Direction direction = getDirection(x1, y1, x2, y2);
return onSwipe(direction);
}

private boolean onSwipe(Direction direction) {
if (direction == Direction.left || direction == Direction.right) {
// Handle business logic starting here. <------
Log.d("#########", direction.toString());
}
return false;
}

private Direction getDirection(float x1, float y1, float x2, float y2) {
double angle = getAngle(x1, y1, x2, y2);
return Direction.fromAngle(angle);
}

private double getAngle(float x1, float y1, float x2, float y2) {
double rad = Math.atan2(y1 - y2, x2 - x1) + Math.PI;
return (rad * 180 / Math.PI + 180) % 360;
}
};
}

public enum Direction {
up,
down,
left,
right;

public static Direction fromAngle(double angle) {
if (inRange(angle, 45, 135)) {
return Direction.up;
} else if (inRange(angle, 0, 45) || inRange(angle, 315, 360)) {
return Direction.right;
} else if (inRange(angle, 225, 315)) {
return Direction.down;
} else {
return Direction.left;
}

}

private static boolean inRange(double angle, float init, float end) {
return (angle >= init) && (angle < end);
}
}

@Override
public boolean dispatchTouchEvent(MotionEvent ev) {
gestureDetector.onTouchEvent(ev);
// This dispatches the event downstream to children. We need this to handle things like item click.
return super.dispatchTouchEvent(ev);
}
}

Now only thing left is that we only have to use the gesture detector if all items are completely visible on screen.
For that we introduce another method in the TouchInterceptRecyclerView called areAllItemsCompletelyWithinViewPort().
The updated code snippet is below:

@Override
public boolean dispatchTouchEvent(MotionEvent ev) {
if(areAllItemsCompletelyWithinViewPort()) {
gestureDetector.onTouchEvent(ev);
}
// This dispatches the event downstream to children.

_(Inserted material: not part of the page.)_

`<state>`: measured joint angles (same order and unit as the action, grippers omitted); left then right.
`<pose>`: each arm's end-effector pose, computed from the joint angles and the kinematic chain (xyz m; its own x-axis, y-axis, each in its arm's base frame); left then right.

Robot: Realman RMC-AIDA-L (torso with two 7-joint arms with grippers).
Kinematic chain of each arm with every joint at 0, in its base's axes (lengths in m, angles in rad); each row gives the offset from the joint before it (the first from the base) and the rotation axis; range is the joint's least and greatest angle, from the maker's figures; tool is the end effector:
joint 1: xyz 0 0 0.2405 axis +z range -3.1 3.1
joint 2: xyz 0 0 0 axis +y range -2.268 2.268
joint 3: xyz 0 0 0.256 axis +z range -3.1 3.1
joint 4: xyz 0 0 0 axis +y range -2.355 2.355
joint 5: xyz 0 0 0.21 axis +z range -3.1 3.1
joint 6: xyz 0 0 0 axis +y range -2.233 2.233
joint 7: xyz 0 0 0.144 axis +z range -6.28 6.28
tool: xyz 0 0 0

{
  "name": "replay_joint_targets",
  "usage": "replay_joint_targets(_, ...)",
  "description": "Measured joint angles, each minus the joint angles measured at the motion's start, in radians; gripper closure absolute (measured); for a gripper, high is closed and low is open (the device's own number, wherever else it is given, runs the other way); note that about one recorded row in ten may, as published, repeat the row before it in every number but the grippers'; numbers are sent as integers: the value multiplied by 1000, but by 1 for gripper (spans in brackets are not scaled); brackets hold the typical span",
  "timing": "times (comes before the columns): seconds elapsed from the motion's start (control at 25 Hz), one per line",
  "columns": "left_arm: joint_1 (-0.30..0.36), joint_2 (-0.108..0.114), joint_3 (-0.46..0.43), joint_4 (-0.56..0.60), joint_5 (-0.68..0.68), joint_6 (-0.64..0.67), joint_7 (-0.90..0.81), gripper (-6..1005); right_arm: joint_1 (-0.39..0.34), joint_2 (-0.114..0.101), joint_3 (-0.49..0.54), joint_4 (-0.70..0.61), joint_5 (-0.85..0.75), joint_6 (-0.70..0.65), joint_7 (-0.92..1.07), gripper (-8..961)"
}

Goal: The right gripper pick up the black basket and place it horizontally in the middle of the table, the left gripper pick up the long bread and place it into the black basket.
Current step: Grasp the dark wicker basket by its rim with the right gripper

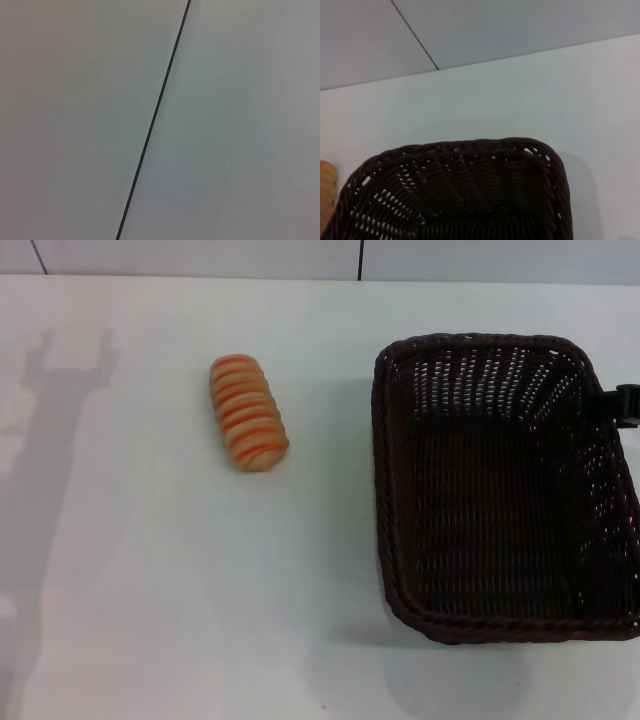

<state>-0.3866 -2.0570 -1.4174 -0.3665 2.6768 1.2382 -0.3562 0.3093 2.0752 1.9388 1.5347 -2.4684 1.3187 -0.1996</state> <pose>-0.3027 0.3528 0.0546 0.4542 -0.3328 0.8264 0.8582 -0.0853 -0.5061 0.2362 0.3452 0.0650 0.3488 -0.8298 -0.4357 -0.8923 -0.1518 -0.4253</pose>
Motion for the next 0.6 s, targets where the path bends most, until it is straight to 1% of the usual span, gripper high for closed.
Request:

We need this to handle things like item click.
return super.dispatchTouchEvent(ev);
}

private boolean areAllItemsCompletelyWithinViewPort() {
if (getAdapter() == null) {
return false;
}
LayoutManager layoutManager = getLayoutManager();
int firstItemPosition = 0;
int lastItemPosition = 0;
if (layoutManager instanceof LinearLayoutManager) {
firstItemPosition = ((LinearLayoutManager) layoutManager).findFirstCompletelyVisibleItemPosition();
lastItemPosition = ((LinearLayoutManager) layoutManager).findLastCompletelyVisibleItemPosition();
}
return firstItemPosition == 0 && lastItemPosition == getAdapter().getItemCount() - 1;
}

I actually tried it with a horizontal scrolling recycler view and it works well. You can easily use it for vertical scrolling one.